All of the entries are to be written out again verbatim.

#####

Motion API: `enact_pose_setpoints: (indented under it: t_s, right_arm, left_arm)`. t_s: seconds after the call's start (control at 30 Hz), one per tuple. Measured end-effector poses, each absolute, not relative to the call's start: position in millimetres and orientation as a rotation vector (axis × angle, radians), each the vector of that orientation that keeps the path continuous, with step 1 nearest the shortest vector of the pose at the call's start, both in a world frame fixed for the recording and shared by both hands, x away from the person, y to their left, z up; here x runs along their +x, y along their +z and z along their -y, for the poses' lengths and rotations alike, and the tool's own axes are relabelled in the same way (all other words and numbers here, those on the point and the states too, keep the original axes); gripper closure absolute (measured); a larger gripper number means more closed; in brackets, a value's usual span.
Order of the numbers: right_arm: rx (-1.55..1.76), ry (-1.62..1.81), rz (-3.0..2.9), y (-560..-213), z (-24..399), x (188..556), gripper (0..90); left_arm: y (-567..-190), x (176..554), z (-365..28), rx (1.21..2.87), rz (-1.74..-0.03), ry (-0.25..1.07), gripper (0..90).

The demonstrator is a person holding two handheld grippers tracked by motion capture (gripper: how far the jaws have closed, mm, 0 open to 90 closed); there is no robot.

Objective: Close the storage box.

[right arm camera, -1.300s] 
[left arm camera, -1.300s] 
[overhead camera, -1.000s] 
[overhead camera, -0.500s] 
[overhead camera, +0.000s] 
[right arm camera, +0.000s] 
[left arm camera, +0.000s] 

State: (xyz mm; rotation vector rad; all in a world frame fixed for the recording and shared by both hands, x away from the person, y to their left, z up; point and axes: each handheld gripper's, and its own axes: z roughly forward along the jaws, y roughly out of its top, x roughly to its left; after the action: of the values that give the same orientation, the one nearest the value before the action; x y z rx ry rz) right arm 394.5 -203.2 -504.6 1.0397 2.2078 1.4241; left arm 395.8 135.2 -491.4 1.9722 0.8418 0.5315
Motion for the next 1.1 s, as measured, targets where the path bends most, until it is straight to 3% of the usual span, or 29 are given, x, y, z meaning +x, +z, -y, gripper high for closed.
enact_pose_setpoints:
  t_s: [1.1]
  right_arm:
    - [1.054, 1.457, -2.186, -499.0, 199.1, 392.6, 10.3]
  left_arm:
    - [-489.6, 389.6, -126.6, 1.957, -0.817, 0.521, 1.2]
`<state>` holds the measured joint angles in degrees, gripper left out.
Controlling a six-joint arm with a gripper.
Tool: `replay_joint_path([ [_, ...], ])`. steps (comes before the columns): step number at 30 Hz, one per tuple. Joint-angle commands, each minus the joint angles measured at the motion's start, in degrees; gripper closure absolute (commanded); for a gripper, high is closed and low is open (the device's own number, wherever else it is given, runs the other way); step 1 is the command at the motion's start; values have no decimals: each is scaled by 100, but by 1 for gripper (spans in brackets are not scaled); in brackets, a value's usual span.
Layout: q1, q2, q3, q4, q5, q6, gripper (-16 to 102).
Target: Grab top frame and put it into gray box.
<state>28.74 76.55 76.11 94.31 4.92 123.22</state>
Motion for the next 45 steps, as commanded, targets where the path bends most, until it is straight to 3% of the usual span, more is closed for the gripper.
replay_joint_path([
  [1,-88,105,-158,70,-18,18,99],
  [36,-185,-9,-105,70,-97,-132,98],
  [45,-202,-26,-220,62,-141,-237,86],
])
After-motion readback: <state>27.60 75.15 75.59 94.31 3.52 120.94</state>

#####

Exercise answer –
Motion API: `enact_pose_setpoints: (indented under it: t_s, right_arm, left_arm)`. t_s: seconds after the call's start (control at 30 Hz), one per tuple. Measured end-effector poses, each absolute, not relative to the call's start: position in millimetres and orientation as a rotation vector (axis × angle, radians), each the vector of that orientation that keeps the path continuous, with step 1 nearest the shortest vector of the pose at the call's start, both in a world frame fixed for the recording and shared by both hands, x away from the person, y to their left, z up; here x runs along their +x, y along their +z and z along their -y, for the poses' lengths and rotations alike, and the tool's own axes are relabelled in the same way (all other words and numbers here, those on the point and the states too, keep the original axes); gripper closure absolute (measured); a larger gripper number means more closed; in brackets, a value's usual span.
Order of the numbers: right_arm: rx (-1.55..1.76), ry (-1.62..1.81), rz (-3.0..2.9), y (-560..-213), z (-24..399), x (188..556), gripper (0..90); left_arm: y (-567..-190), x (176..554), z (-365..28), rx (1.21..2.87), rz (-1.74..-0.03), ry (-0.25..1.07), gripper (0..90).

The demonstrator is a person holding two handheld grippers tracked by motion capture (gripper: how far the jaws have closed, mm, 0 open to 90 closed); there is no robot.

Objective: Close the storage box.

[right arm camera, -1.300s] 
[left arm camera, -1.300s] 
[overhead camera, -1.000s] 
[overhead camera, -0.500s] 
[overhead camera, +0.000s] 
[right arm camera, +0.000s] 
[left arm camera, +0.000s] 

State: (xyz mm; rotation vector rad; all in a world frame fixed for the recording and shared by both hands, x away from the person, y to their left, z up; point and axes: each handheld gripper's, and its own axes: z roughly forward along the jaws, y roughly out of its top, x roughly to its left; after the action: of the values that give the same orientation, the one nearest the value before the action; x y z rx ry rz) right arm 394.5 -203.2 -504.6 1.0397 2.2078 1.4241; left arm 395.8 135.2 -491.4 1.9722 0.8418 0.5315
Motion for the next 1.1 s, as measured, targets where the path bends most, until it is straight to 3% of the usual span, or 29 are given, x, y, z meaning +x, +z, -y, gripper high for closed.
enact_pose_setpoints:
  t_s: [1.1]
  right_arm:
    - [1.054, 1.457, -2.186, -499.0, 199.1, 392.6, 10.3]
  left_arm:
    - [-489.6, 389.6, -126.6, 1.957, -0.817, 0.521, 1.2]
`<state>` holds the measured joint angles in degrees, gripper left out.
Controlling a six-joint arm with a gripper.
Tool: `replay_joint_path([ [_, ...], ])`. steps (comes before the columns): step number at 30 Hz, one per tuple. Joint-angle commands, each minus the joint angles measured at the motion's start, in degrees; gripper closure absolute (commanded); for a gripper, high is closed and low is open (the device's own number, wherever else it is given, runs the other way); step 1 is the command at the motion's start; values have no decimals: each is scaled by 100, but by 1 for gripper (spans in brackets are not scaled); in brackets, a value's usual span.
Layout: q1, q2, q3, q4, q5, q6, gripper (-16 to 102).
Target: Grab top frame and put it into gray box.
<state>28.74 76.55 76.11 94.31 4.92 123.22</state>
Motion for the next 45 steps, as commanded, targets where the path bends most, until it is straight to 3% of the usual span, more is closed for the gripper.
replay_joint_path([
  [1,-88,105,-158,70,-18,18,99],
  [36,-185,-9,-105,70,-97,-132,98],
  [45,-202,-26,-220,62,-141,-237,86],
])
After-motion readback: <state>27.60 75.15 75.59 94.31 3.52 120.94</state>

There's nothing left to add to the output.